Elindeki bitmiş çikolatalı süt kutusunu yavaşça yanındaki minik komidine bıraktı ve aşağıdan gelen bağırışmaları dinlemeye devam etti genç çocuk.
Annesinin bağırışı yankılandı bir süre kulaklarında. "Oğlumu o delilerin yanına göndermem Kim Woo Ji! Sakın böyle bir şey yapmaya kalkma!"
Daha sonra babasının gür sesi yankılandı küçük odasının duvarlarında. "Sen ne kadar inkar etsen de o sorunlu bir çocuk!

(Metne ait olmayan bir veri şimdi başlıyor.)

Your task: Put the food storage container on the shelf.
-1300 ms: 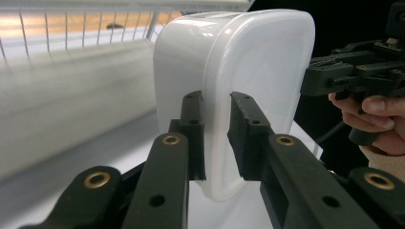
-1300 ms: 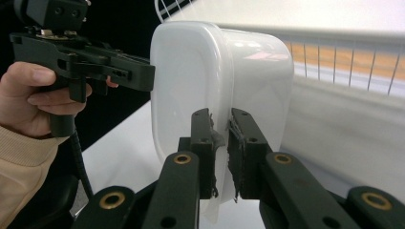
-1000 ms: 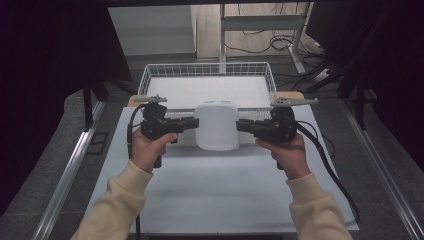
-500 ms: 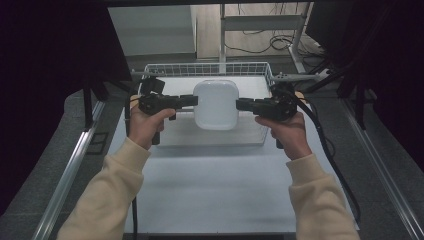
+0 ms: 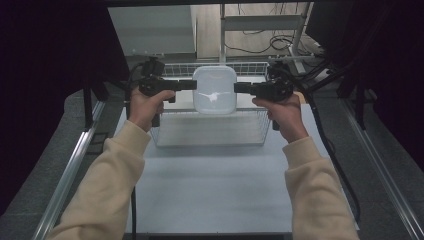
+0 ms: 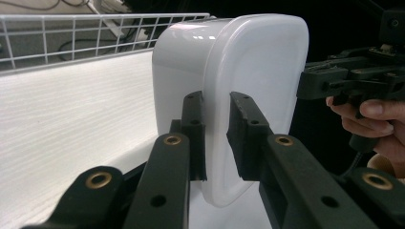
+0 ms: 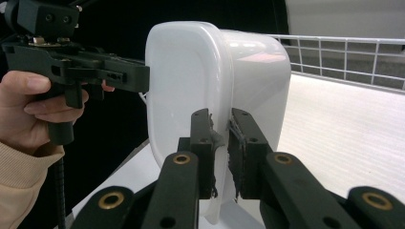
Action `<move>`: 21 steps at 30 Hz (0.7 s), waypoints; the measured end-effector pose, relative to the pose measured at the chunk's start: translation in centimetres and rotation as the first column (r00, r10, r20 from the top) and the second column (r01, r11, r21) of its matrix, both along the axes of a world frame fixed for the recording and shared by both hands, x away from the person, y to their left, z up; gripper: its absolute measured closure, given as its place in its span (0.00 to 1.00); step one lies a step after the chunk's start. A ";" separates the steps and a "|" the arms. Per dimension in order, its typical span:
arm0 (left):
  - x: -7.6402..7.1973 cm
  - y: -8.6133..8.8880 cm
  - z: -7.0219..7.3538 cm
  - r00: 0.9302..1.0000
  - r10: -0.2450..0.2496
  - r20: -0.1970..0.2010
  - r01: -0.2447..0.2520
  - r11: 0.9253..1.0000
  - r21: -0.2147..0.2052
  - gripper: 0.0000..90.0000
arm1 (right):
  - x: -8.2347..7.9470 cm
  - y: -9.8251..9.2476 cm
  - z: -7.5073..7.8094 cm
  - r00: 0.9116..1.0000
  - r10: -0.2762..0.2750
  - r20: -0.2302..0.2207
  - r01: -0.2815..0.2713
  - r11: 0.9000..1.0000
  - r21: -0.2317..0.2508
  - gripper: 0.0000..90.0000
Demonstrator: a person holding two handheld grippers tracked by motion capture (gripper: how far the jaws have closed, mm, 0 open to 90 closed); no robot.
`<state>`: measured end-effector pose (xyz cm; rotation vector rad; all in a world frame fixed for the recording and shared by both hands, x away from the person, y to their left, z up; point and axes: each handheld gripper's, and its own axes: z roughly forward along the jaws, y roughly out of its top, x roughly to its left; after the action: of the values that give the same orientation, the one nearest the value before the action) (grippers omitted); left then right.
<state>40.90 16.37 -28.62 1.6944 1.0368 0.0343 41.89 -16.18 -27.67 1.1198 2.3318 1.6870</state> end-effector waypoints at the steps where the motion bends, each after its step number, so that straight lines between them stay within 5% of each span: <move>1: 0.4 0.1 -0.2 1.000 0.002 -0.013 -0.002 1.000 -0.008 0.86 | 0.4 0.1 -0.1 1.000 -0.002 -0.008 0.002 1.000 -0.001 0.89; 11: 3.0 1.0 -1.0 0.997 0.025 -0.074 -0.029 0.998 -0.059 0.87 | 3.8 1.1 -0.5 0.993 -0.028 -0.117 0.028 1.000 0.002 0.88; 21: 5.7 1.1 -2.3 0.983 0.048 -0.176 -0.072 0.989 -0.132 0.82 | 7.0 1.9 -0.9 0.968 -0.106 -0.227 0.107 0.994 -0.009 0.79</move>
<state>46.64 17.51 -30.97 1.5605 1.1918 -0.1447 48.85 -14.25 -28.58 1.4822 2.3441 1.6037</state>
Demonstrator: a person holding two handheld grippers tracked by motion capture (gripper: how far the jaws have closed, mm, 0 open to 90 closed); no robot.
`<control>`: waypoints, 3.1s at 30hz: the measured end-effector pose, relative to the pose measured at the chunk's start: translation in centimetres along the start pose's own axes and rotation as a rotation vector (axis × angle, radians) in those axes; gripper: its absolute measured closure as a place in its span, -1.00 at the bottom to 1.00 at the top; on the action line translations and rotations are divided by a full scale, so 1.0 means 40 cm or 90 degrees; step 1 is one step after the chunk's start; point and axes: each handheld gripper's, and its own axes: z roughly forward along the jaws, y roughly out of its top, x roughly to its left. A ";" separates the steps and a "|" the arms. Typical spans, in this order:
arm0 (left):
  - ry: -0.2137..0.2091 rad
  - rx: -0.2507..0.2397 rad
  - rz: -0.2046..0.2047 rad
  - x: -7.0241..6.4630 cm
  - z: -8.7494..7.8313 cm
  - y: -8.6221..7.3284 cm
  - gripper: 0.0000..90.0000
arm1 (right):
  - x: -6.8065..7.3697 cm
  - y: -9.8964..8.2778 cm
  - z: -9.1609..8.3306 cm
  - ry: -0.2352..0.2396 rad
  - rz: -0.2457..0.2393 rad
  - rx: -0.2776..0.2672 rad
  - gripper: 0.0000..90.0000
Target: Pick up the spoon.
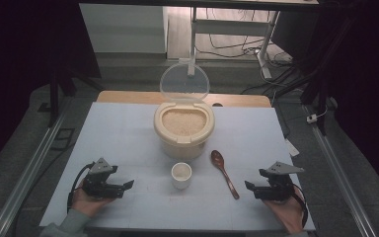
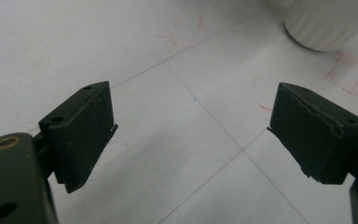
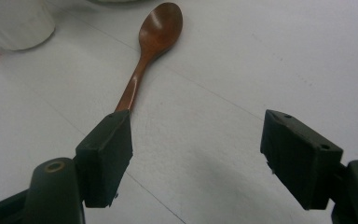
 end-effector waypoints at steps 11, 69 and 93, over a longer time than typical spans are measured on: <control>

Kabul et artık bunu!"
Anlam veremiyordu genç. O yalnızca çikolatalı sütünü içer, uyku saatlerini aksatmaz, mor ağaçlarla dolu resimler yapıp duvarlarına asar, elinden geldiğince ailesinin sözünden çıkmamaya çalışırdı. Tüm 21 yaşındaki kişiler de böyle yapmaz mıydı zaten? Babasının onda sorun olarak gördüğü şey neydi?
Düşünceleri arasında annesinin yorgun sesi tekrar doldurdu kulaklarını. "Eğer onu hastaneye gönderirsen... Boşanırım sende-..."
"PARK JİYEON!"
Babası annesinin sözünü şiddetli bir bağırma ile kestiğinde sıçrayıp titremesine engel olamadı genç.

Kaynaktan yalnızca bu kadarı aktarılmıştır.